--- Problem statement ---
Select from the data all lines with the word "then".

|---|

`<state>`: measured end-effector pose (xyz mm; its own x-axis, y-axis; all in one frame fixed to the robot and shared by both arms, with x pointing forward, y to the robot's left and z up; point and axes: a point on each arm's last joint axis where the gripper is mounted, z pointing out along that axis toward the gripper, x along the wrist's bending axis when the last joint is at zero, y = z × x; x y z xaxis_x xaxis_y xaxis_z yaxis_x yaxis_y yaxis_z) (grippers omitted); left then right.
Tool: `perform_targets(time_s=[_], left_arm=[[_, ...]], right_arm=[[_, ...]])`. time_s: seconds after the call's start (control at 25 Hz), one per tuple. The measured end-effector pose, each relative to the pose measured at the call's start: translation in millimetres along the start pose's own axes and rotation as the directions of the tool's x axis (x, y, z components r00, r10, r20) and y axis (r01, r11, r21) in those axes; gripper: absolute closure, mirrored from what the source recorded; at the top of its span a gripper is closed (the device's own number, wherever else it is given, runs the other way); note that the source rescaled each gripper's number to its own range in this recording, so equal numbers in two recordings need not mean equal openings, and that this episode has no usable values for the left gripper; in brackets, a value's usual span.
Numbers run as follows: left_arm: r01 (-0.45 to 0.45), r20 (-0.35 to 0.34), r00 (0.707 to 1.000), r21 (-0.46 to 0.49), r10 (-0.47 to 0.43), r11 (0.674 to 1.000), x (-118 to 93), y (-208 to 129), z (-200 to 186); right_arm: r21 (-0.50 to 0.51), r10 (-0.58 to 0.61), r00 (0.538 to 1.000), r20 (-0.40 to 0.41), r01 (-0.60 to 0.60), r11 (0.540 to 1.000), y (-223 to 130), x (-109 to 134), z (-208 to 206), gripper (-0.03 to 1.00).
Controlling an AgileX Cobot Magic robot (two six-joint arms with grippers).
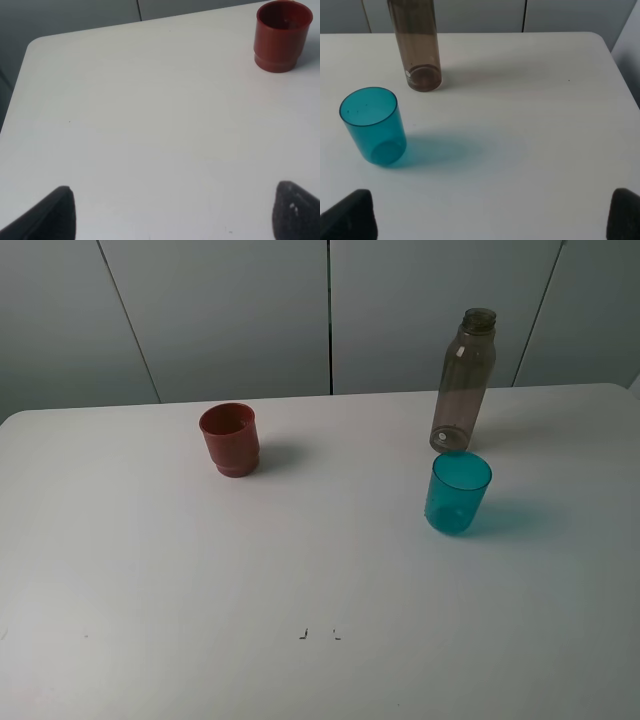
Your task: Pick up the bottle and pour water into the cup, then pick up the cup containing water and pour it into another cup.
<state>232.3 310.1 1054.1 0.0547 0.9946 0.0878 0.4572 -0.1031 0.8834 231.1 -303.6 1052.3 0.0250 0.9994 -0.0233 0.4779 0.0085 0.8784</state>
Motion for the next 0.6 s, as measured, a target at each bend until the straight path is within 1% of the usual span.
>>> perform_targets(time_s=[0.6], left_arm=[[0.000, 0.000, 1.000, 0.000, 0.000, 1.000, 0.0, 0.0, 0.0]], right_arm=[[0.000, 0.000, 1.000, 0.000, 0.000, 1.000, 0.0, 0.0, 0.0, -0.03]])
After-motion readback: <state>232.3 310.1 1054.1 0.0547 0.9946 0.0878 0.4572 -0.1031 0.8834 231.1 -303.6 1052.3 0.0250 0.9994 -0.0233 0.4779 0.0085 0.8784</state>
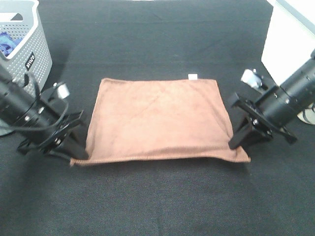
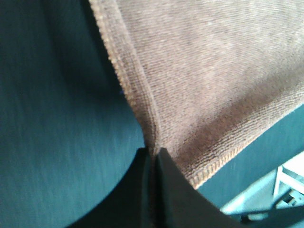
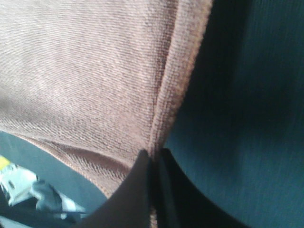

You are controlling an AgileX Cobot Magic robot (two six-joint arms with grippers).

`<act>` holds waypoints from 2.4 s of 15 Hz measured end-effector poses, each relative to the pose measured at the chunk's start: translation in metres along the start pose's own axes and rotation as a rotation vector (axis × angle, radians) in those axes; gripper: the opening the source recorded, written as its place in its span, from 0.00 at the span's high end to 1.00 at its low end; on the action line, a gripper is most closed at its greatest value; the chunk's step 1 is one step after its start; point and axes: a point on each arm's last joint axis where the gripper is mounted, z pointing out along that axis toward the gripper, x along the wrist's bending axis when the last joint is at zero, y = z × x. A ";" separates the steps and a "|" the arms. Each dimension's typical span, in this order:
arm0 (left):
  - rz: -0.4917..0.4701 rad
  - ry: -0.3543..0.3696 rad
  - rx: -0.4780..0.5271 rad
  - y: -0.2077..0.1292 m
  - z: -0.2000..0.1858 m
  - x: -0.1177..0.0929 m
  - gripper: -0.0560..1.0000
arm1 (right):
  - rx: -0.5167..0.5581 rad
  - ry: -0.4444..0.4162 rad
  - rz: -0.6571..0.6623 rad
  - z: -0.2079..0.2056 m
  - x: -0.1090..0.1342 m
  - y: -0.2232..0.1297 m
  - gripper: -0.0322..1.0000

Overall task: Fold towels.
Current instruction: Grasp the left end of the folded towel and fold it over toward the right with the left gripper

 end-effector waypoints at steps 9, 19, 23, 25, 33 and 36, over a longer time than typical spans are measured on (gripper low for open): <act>0.075 -0.028 -0.172 0.036 -0.037 -0.030 0.95 | -0.188 -0.098 -0.178 -0.026 0.042 0.042 0.97; 0.233 0.075 -0.499 0.152 -0.047 -0.043 0.95 | -0.411 -0.172 -0.273 -0.037 0.059 0.161 0.97; 0.232 0.099 -0.424 0.168 -0.009 -0.022 0.95 | -0.379 -0.210 -0.245 0.005 0.030 0.178 0.97; 0.224 0.099 -0.388 0.167 0.001 -0.017 0.95 | -0.384 -0.219 -0.241 0.011 0.025 0.180 0.96; 0.192 0.075 -0.407 0.167 -0.011 -0.022 0.25 | -0.319 -0.188 -0.243 -0.005 0.041 0.182 0.15; 0.108 0.124 -0.442 0.170 -0.037 -0.008 0.23 | -0.245 -0.259 -0.192 -0.017 0.042 0.178 0.12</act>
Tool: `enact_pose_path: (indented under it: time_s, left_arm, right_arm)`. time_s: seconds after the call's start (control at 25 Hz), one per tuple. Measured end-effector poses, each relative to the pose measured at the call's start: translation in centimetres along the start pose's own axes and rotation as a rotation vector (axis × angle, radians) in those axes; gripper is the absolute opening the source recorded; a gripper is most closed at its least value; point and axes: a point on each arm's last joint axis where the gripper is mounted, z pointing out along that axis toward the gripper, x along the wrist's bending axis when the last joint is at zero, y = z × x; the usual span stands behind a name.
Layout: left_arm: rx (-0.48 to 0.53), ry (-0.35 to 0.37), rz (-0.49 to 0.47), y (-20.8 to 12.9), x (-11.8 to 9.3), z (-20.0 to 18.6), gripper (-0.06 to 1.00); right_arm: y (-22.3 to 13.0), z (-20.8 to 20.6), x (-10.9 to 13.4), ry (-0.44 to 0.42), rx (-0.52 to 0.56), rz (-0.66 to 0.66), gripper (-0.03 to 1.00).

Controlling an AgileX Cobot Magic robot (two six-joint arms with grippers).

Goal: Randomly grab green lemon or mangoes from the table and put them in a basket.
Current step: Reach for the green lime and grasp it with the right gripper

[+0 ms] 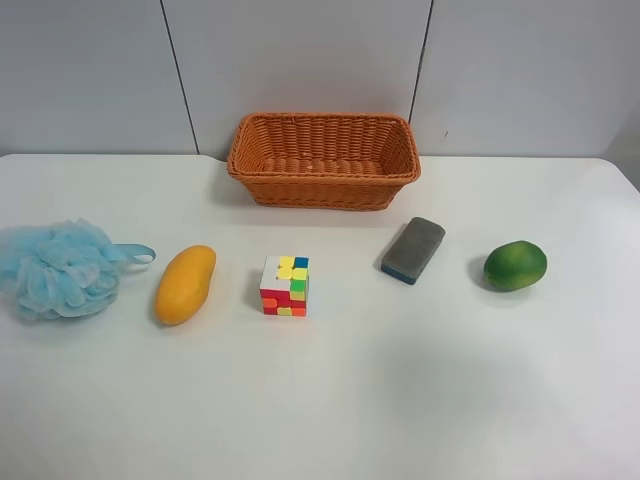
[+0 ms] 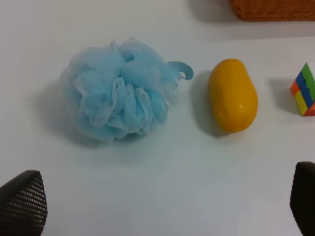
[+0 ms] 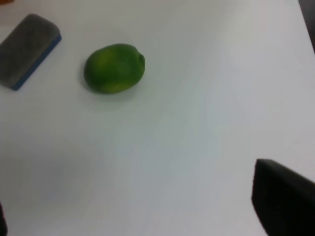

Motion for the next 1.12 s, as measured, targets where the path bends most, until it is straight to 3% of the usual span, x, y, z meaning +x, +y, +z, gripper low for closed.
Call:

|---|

--- Written response ---
`<state>`: measured end-effector pose (xyz mm; its own x-axis, y-axis; all in one frame fixed to the robot and shared by both arms, with x pointing forward, y to the robot's left and z up; point and axes: a point on each arm's last joint axis where the gripper is mounted, z pointing out along that axis toward the gripper, x along the wrist's bending axis when the last joint is at zero, y = z × x; x y z xaxis_x xaxis_y xaxis_z yaxis_x yaxis_y yaxis_z) (grippers omitted); left then right.
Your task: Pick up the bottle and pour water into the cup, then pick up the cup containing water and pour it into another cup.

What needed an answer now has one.